WHAT YOU HAVE TO DO -> Report every line below that has the string "held" in it.

THE DATA ->
━━━
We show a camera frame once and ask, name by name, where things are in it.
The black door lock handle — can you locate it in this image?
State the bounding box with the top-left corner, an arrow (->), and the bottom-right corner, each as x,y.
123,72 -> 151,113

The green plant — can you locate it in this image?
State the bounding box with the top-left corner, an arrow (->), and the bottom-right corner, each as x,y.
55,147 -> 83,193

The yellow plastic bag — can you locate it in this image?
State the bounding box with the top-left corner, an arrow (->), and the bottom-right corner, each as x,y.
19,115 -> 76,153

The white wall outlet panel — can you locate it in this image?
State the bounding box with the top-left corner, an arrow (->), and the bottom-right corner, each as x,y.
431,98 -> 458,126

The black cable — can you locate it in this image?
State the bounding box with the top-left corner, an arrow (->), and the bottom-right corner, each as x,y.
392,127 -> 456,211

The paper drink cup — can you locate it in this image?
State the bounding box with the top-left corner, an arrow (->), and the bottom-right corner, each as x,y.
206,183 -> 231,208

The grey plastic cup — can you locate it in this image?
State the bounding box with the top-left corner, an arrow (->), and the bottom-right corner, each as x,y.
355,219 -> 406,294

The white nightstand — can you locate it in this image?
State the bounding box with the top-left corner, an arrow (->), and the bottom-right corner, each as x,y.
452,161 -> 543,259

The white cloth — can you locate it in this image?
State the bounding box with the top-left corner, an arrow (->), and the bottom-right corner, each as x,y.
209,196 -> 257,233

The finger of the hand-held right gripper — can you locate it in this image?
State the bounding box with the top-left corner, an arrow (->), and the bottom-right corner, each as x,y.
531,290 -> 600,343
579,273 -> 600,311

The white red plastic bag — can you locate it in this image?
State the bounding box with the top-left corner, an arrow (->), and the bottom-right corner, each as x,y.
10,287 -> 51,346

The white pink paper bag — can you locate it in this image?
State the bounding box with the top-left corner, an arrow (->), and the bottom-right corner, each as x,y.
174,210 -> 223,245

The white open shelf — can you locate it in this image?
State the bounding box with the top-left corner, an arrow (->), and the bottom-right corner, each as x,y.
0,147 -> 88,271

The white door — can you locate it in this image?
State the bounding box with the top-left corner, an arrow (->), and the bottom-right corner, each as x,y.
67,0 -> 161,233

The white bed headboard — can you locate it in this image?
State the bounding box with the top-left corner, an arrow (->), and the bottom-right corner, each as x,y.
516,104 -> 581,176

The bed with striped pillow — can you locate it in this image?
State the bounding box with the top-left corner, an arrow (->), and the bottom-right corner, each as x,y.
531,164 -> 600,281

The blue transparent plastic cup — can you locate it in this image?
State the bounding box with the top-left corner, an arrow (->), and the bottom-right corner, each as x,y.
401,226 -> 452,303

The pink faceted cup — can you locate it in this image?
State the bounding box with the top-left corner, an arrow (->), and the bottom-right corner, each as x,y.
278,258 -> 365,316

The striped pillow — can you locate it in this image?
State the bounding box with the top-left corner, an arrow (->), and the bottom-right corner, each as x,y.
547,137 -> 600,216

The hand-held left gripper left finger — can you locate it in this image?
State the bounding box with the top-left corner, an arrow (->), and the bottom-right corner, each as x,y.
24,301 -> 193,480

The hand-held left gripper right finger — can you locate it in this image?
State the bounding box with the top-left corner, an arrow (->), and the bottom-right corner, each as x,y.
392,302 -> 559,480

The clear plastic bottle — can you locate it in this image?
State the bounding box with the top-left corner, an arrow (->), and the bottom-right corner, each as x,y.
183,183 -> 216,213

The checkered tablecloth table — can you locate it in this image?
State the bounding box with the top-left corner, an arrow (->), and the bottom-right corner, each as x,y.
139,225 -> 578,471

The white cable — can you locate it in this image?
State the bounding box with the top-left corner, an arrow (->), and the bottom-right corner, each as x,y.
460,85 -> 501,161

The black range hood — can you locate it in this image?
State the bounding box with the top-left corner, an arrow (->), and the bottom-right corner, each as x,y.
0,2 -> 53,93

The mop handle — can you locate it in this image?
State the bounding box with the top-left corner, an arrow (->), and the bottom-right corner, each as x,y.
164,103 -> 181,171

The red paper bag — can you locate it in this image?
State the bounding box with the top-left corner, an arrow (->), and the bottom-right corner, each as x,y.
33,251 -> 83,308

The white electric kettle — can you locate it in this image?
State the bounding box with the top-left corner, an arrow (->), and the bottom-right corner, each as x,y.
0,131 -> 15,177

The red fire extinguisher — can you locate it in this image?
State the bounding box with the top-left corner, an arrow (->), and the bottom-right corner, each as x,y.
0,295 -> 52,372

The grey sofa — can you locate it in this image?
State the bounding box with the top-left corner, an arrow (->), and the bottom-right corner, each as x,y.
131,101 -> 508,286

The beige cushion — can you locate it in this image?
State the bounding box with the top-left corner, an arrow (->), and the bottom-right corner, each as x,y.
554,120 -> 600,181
━━━
TASK RESULT ->
The finger of the hand-held right gripper — can you locate it in this image?
The hand-held left gripper left finger — can you locate it in this image?
The hand-held left gripper right finger — can you locate it in this image?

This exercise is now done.